May 23, 2026
· 14 min readHow a 4-Day-Old Account Reaches 10 Million Strangers: Inside Instagram's Recommendation System
This week a 4-day-old account crossed 10 million followers and overtook a major political party. The follower count is the headline, but the real story is the architecture underneath. We break down how Instagram went from a chronological photo stream to a four-stage recommendation funnel — fan-out, two-tower retrieval, multi-stage ranking, and cold start — and what every backend engineer can steal from it.

TL;DR
- Instagram quietly turned from a social network into a recommendation system. The follow edge used to be a hard requirement to reach someone — now it isn't.

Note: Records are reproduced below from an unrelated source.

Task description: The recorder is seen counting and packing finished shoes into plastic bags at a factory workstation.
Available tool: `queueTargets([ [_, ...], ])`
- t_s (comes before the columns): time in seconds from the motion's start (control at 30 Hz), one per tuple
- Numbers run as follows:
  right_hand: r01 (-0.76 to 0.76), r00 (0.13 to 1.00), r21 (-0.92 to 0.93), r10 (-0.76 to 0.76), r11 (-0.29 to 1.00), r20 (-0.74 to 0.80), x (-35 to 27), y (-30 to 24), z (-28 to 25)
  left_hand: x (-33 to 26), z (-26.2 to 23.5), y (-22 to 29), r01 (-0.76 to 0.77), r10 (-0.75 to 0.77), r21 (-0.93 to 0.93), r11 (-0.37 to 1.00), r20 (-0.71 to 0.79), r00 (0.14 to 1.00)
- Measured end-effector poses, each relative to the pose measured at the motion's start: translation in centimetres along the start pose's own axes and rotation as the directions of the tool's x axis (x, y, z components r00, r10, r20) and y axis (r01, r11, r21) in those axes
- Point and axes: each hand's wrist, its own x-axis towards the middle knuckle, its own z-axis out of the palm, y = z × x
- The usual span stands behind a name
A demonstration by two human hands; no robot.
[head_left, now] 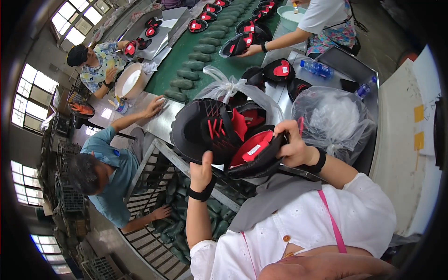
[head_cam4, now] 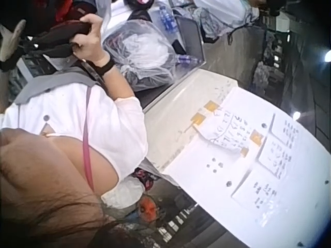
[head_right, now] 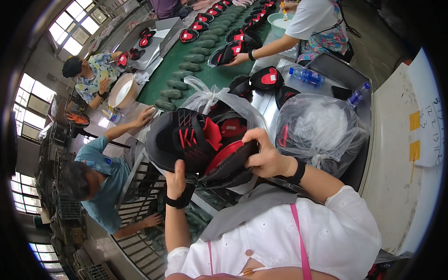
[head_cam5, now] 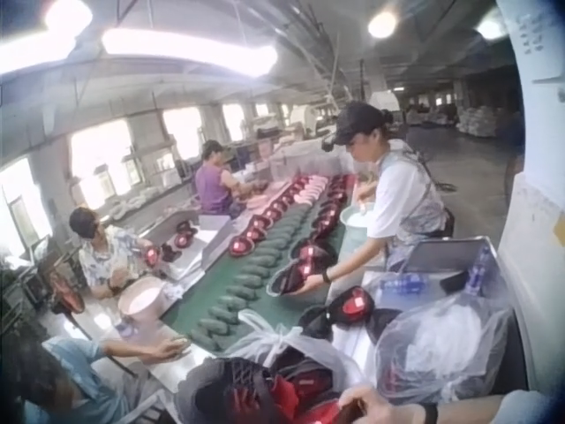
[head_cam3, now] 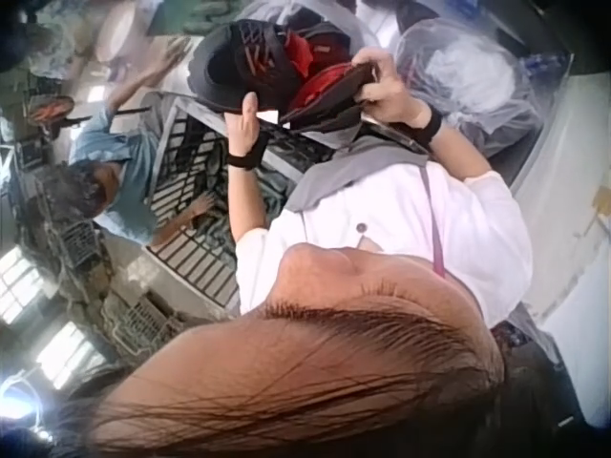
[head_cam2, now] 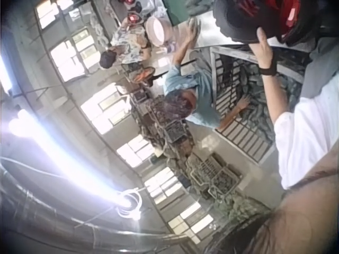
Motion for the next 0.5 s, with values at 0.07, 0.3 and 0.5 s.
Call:
queueTargets([
  [0.07, -0.184, 0.983, 0.031, 0.184, 0.982, 0.014, 1.7, -0.5, -0.2, -0.4, -0.2, 0.1, -0.17, 0.119, 0.266, 0.949, 0.198, 0.973],
  [0.3, -0.373, 0.926, 0.042, 0.374, 0.927, -0.044, 3.9, -1.5, 1.5, -0.3, 1.9, 4.6, 0.001, -0.012, 0.029, 1.0, 0.411, 0.911],
  [0.5, -0.542, 0.784, 0.174, 0.569, 0.822, -0.247, 3.1, 2.0, -0.3, 6.4, -2.6, 3.1, 0.073, -0.088, -0.241, 0.968, -0.053, 0.995],
])
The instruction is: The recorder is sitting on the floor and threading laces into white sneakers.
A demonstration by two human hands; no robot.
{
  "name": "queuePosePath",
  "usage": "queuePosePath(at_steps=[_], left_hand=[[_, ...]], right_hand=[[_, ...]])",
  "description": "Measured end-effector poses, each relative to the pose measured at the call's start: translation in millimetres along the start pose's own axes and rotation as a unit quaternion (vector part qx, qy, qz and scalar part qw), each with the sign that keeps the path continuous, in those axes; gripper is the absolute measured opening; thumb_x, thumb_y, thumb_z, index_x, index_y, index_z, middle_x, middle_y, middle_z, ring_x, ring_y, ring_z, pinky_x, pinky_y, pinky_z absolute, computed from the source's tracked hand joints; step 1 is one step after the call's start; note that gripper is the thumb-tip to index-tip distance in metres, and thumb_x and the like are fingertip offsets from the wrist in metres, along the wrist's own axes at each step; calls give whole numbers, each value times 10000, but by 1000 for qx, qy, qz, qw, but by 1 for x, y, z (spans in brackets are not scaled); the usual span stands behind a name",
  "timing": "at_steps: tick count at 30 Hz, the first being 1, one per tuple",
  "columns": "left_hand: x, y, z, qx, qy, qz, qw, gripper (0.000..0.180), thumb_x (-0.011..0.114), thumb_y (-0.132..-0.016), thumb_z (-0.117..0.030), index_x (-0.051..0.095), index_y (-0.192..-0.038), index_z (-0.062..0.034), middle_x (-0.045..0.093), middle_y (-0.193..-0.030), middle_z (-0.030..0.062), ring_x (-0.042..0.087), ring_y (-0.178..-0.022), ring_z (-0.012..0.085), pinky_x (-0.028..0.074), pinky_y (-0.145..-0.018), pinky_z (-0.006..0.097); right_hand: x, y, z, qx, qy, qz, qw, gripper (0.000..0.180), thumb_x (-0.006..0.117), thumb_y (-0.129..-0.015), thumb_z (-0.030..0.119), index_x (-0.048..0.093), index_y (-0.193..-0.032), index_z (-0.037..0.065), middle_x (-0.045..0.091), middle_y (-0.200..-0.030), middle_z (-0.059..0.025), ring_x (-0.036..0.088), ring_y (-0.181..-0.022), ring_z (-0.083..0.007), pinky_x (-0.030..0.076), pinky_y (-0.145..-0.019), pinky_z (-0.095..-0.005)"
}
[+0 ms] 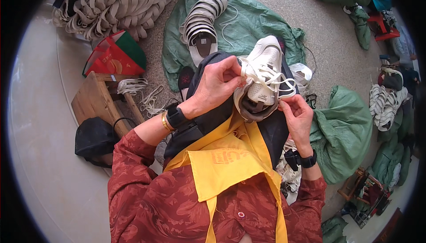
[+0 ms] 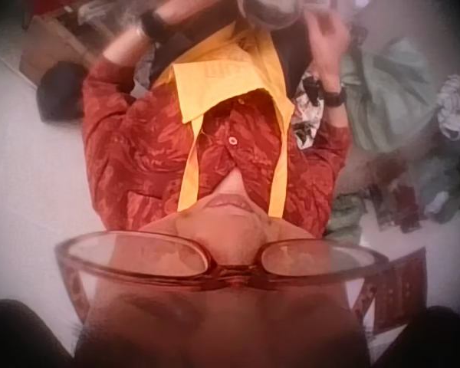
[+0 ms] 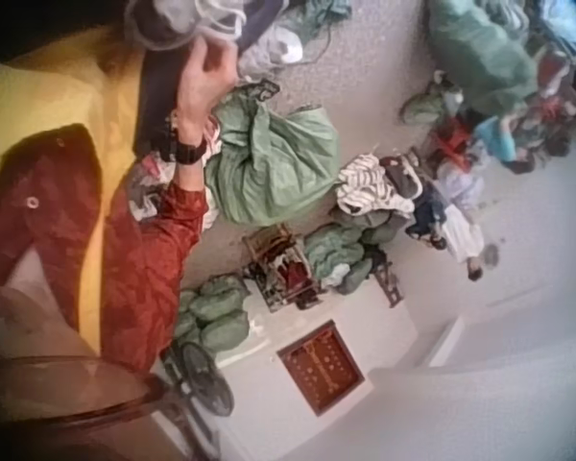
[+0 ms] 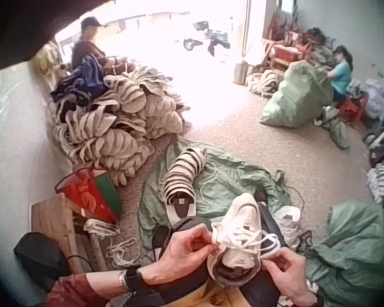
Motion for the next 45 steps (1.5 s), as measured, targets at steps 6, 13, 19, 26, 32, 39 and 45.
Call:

- The old feed used fan-out on write (a push model): copy each post into every follower's precomputed list so reads stay cheap. It breaks for huge accounts — the celebrity problem — so platforms go hybrid.
- The new feed is a pull model built on an interest graph. Every app open triggers a four-stage funnel: retrieval → first-stage ranking → second-stage ranking → re-ranking.
- Retrieval uses a two-tower network + approximate nearest neighbor (ANN) search to go from billions of posts to a few thousand candidates, fast.
- Ranking distills thousands of candidates down with a lightweight model, then scores the survivors with a heavy multi-task model that predicts likes, saves, shares, and negative feedback — combined into one value model score.
- Cold start is solved by understanding content directly and running a small audition with non-followers, watching the rate (sends/likes per view), not the total. A good rate earns a bigger audience, round after round.
Why this matters
This week an Instagram account went from zero to over 10 million followers — not in a year, in about 4–5 days, with roughly 50 posts. It crossed the follower count of one of the biggest political parties in India, an account that had been posting for years.
The account behind it, the satirical Cockroach Janta Party, amassed over 10 million Instagram followers in just five days and surpassed the BJP's Instagram following of about 8.7 million. Source: O Heraldo
But the follower count isn't the interesting part. Here's the question that should bother you as an engineer: a 4-day-old account starts with zero followers. So how does its content reach 10 million feeds?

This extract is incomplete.